Sangamo is known for two things: They have pioneered the commercialization of an older gene editing technology called Zinc Fingers. And they have done a lot of work in the area of HIV.
Today, Sangamo is enrolling patients in a new trial which they say will be the first "in-vivo" trial using their Zinc Fingers for patients with hemophilia B, Hunter syndrome, and Hurler syndrome. The former gene editing work with the T cells of HIV patients, Sandy says, was done “ex-vivo”, or outside the body.
So why is Sangamo still using Zinc Fingers in the age of CRISPR? Sandy says that the older technology is much better developed for medical applications and is safer. The company has been able to get their off target effects to below the level of detection.

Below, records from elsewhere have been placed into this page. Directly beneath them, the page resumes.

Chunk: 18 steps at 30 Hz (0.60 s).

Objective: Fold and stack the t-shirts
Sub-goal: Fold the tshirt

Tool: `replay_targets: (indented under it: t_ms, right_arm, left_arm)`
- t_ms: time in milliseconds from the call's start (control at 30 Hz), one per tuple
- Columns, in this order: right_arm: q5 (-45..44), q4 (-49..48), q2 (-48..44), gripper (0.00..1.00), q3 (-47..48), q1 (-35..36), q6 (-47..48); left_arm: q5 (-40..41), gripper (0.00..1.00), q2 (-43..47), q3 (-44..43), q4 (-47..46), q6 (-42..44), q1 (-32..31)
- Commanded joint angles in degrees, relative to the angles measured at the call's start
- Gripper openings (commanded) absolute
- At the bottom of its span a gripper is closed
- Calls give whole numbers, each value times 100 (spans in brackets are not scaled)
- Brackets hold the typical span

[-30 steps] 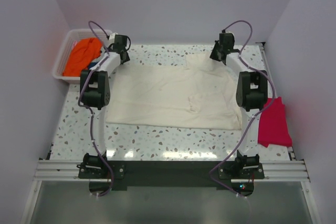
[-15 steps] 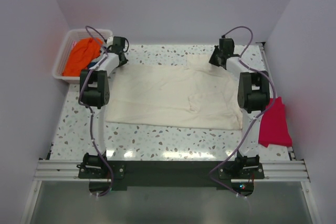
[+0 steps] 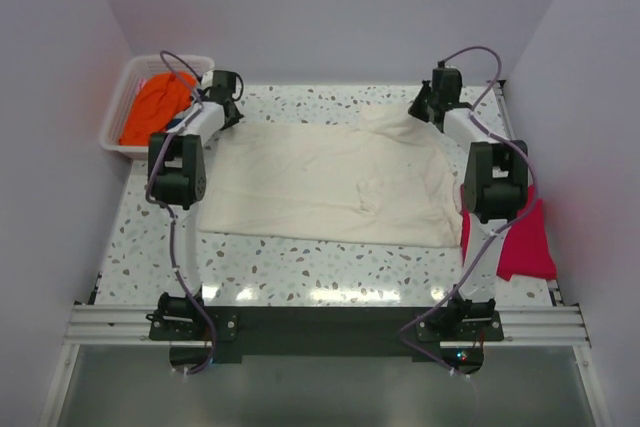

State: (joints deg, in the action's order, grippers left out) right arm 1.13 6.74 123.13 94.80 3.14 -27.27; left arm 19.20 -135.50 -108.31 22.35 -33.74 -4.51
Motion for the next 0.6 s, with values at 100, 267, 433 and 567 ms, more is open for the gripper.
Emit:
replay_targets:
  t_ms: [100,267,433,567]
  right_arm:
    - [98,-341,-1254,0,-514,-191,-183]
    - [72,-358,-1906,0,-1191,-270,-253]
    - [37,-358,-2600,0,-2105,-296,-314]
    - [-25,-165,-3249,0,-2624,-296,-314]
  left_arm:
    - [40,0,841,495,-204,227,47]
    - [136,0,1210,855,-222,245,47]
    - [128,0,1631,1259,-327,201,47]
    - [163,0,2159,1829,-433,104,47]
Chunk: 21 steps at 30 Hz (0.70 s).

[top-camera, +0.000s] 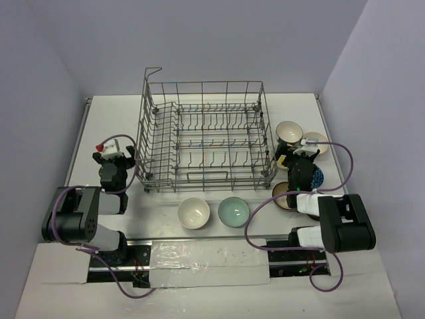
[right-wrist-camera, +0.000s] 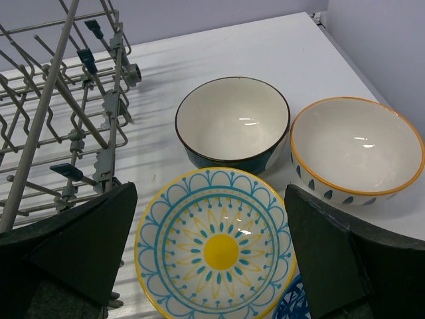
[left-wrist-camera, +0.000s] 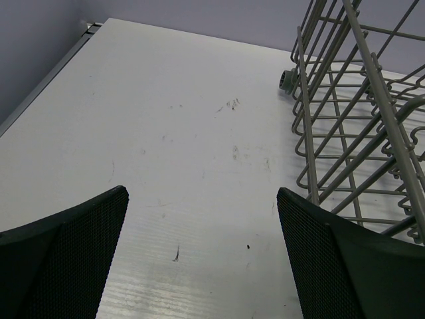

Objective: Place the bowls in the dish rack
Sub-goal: Pick up the bowl from the center of the board.

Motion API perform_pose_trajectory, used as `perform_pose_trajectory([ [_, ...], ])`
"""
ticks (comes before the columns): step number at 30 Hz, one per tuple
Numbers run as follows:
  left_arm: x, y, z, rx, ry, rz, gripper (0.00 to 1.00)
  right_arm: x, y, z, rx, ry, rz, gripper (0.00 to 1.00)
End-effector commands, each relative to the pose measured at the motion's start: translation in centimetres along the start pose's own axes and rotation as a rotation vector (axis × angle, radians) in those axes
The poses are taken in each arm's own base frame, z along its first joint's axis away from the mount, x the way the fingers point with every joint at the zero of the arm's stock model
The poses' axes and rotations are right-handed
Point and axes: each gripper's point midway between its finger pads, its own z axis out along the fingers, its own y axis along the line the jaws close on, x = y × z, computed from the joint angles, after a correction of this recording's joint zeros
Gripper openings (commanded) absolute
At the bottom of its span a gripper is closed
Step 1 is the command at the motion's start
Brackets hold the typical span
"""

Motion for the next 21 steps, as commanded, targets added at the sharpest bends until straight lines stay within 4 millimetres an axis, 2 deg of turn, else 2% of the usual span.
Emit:
perform_pose_trajectory([
  [1,-1.2,-0.5,0.7,0.022,-0.031,-0.008,0.99,-1.6,1.4,0.1,-0.055,-0.064,0.013,1.0],
  [4,-1.2,-0.2,0.7,0.015,-0.033,-0.019,0.99,-1.6,1.4,0.0,-0.056,-0.064,0.013,1.0],
  [6,-1.5,1.0,0.3,-0.057,-0.057,-0.051,0.99,-1.7,1.4,0.0,-0.055,-0.066,0.013,1.0],
  [16,-2.8,1.9,1.0,-0.132,-0.024,-0.072,0.99,-1.8,1.1,0.0,-0.037,-0.069,0.02,1.0],
  [18,-3.1,1.9,1.2,-0.137,-0.009,-0.058,0.99,-1.7,1.1,0.1,-0.038,-0.063,0.019,1.0],
  [21,-4.3,2.5,0.4,-0.175,-0.034,-0.086,0.99,-1.8,1.3,0.1,-0.047,-0.064,0.018,1.0],
])
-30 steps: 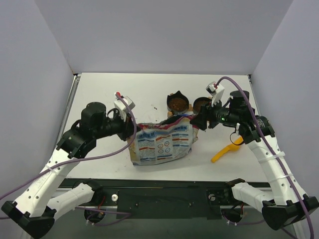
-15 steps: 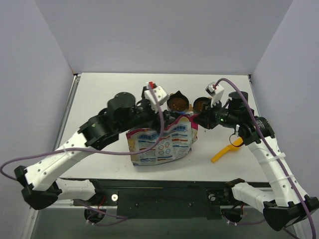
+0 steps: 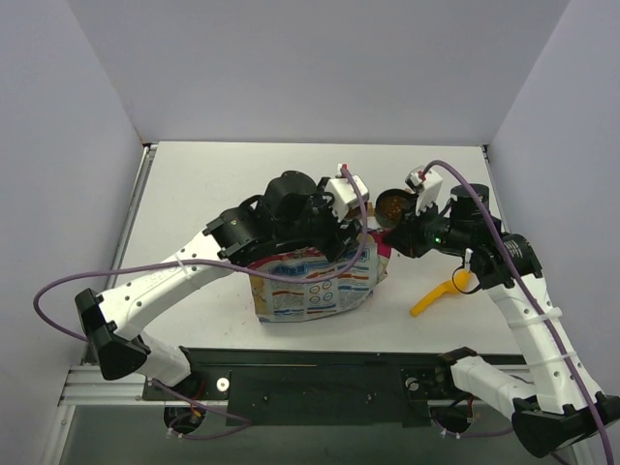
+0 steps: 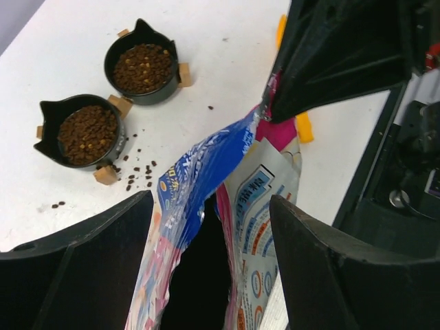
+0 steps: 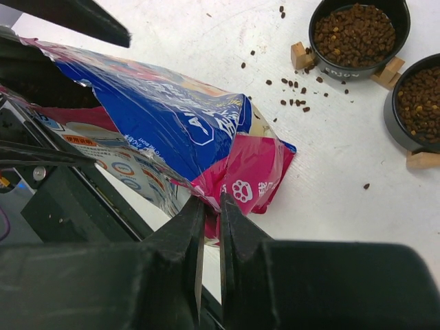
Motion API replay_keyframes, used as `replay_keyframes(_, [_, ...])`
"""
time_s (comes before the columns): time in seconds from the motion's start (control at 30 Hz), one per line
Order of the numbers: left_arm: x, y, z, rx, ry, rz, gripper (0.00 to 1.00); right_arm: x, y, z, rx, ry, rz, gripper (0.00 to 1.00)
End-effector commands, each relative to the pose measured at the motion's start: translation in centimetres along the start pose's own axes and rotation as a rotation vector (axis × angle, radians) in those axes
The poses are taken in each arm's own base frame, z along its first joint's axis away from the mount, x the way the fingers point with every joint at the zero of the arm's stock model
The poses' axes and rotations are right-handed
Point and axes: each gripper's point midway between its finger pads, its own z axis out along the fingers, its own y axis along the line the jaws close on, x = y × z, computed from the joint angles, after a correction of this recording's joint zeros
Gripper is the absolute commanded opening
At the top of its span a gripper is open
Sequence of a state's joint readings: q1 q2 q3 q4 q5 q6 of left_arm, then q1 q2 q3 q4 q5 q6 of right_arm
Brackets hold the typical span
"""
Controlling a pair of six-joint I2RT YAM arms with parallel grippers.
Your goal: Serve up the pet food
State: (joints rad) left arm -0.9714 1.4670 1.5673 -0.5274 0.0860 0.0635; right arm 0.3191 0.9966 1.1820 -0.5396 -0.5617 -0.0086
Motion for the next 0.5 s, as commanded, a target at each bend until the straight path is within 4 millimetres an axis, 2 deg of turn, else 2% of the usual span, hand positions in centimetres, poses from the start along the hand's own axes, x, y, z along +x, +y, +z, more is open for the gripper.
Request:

“When I was doing my postdoc, I would have used CRISPR. It’s better if you’re just wanting an easy experiment that isn’t about making a medicine but just getting a quick answer,” he says.
Because Sangamo has been the sole commercial developer of Zinc Fingers with not a lot of intellectual property dispute, the technology didn’t make the big PR splash that CRISPR has—nor, at the same time, did it generate all the fear.
We finish the interview with a question about what was the result of all Sangamo's work in HIV over the years.